— Work request —
An exact reproduction of the data below is the required answer.
Segment Start: Supplied material
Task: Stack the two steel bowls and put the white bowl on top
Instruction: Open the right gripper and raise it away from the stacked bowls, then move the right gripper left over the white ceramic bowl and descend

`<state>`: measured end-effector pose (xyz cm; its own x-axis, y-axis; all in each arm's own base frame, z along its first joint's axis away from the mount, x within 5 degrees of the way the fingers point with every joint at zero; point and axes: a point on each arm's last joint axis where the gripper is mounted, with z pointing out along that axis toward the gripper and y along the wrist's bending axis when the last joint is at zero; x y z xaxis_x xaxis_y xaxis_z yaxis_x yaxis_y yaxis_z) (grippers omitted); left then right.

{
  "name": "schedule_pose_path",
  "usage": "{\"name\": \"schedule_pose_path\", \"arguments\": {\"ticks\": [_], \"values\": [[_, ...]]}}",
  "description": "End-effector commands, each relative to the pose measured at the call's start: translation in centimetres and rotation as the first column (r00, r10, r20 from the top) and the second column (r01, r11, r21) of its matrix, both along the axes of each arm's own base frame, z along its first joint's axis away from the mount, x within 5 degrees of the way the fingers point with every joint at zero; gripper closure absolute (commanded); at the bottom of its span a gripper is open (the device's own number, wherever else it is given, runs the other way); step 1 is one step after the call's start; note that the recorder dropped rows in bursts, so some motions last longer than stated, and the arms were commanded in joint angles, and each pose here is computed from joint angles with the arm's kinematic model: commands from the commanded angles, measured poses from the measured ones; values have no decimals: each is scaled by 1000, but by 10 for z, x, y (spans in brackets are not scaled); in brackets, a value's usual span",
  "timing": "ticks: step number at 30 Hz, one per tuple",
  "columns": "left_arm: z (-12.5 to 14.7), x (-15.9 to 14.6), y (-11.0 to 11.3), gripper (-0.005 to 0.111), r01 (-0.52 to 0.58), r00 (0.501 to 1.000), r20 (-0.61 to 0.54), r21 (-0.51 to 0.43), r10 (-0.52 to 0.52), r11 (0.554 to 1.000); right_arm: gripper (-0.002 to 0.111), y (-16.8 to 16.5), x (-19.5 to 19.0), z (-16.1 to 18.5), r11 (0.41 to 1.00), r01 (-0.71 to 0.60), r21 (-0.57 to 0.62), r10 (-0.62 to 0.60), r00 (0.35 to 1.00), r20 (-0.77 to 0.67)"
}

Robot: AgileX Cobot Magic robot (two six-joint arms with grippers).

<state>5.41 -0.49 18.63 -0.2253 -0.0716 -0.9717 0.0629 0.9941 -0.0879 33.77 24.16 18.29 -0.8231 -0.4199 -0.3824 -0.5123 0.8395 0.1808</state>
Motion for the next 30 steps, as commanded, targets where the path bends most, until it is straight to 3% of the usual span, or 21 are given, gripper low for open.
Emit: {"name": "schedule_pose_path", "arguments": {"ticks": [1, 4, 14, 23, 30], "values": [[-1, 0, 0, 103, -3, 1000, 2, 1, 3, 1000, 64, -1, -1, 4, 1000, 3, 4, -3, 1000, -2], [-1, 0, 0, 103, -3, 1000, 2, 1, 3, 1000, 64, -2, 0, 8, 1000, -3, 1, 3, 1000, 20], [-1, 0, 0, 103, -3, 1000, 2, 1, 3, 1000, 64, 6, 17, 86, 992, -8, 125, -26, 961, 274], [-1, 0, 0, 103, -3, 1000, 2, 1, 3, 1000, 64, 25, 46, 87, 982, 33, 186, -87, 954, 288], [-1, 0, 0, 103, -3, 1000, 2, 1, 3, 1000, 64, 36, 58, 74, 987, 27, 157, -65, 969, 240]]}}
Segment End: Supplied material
— Output of the exercise —
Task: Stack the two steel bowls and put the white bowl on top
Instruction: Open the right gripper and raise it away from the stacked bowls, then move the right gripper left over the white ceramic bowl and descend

`<state>`: measured end-effector pose (xyz cm; its own x-axis, y-axis; all in each arm's own base frame, z along its first joint's axis away from the mount, x within 5 degrees of the way the fingers point with every joint at zero; point and axes: a point on each arm's last joint axis where the gripper is mounted, with z pointing out along that axis toward the gripper and y along the wrist's bending axis when the last joint is at zero; x y z xaxis_x xaxis_y xaxis_z yaxis_x yaxis_y yaxis_z) (grippers omitted); left then right.

{
  "name": "schedule_pose_path",
  "usage": "{\"name\": \"schedule_pose_path\", \"arguments\": {\"ticks\": [_], \"values\": [[_, ...]]}}",
  "description": "End-effector commands, each relative to the pose measured at the call's start: translation in centimetres and rotation as the first column (r00, r10, r20 from the top) and the second column (r01, r11, r21) of its matrix, both along the axes of each arm's own base frame, z along its first joint's axis away from the mount, x within 5 degrees of the way the fingers point with every joint at zero; gripper closure absolute (commanded); at the bottom of its span a gripper is open (the device's own number, wherever else it is given, runs the other way); step 1 is one step after the call's start; note that the recorder dropped rows in bursts, so some motions last longer than stated, and the arms were commanded in joint angles, and each pose here is computed from joint angles with the arm's kinematic model: commands from the commanded angles, measured poses from the measured ones; values have no decimals: each is scaled by 1000, but by 10 for z, x, y (spans in brackets are not scaled); in brackets, a value's usual span",
  "timing": "ticks: step number at 30 Hz, one per tuple",
  "columns": "left_arm: z (-12.5 to 14.7), x (-15.9 to 14.6), y (-11.0 to 11.3), gripper (-0.005 to 0.111), r01 (-0.52 to 0.58), r00 (0.501 to 1.000), r20 (-0.61 to 0.54), r21 (-0.51 to 0.43), r10 (-0.52 to 0.52), r11 (0.554 to 1.000); right_arm: gripper (-0.002 to 0.111), y (-16.8 to 16.5), x (-19.5 to 19.0), z (-16.1 to 18.5), r11 (0.41 to 1.00), r01 (-0.71 to 0.60), r21 (-0.57 to 0.62), r10 (-0.62 to 0.60), r00 (0.35 to 1.00), r20 (-0.77 to 0.67)"
}

Robot: AgileX Cobot Magic robot (two six-joint arms with grippers).

<state>5.41 -0.49 18.63 -0.2253 -0.0716 -0.9717 0.0629 0.9941 -0.0879 33.77 24.16 18.29 -0.8231 -0.4199 -0.3824 -0.5123 0.8395 0.1808</state>
Motion for the next 30 steps, as commanded, targets where the path bends most, until it is straight to 3% of the usual span, or 21 are given, gripper low for open.
Emit: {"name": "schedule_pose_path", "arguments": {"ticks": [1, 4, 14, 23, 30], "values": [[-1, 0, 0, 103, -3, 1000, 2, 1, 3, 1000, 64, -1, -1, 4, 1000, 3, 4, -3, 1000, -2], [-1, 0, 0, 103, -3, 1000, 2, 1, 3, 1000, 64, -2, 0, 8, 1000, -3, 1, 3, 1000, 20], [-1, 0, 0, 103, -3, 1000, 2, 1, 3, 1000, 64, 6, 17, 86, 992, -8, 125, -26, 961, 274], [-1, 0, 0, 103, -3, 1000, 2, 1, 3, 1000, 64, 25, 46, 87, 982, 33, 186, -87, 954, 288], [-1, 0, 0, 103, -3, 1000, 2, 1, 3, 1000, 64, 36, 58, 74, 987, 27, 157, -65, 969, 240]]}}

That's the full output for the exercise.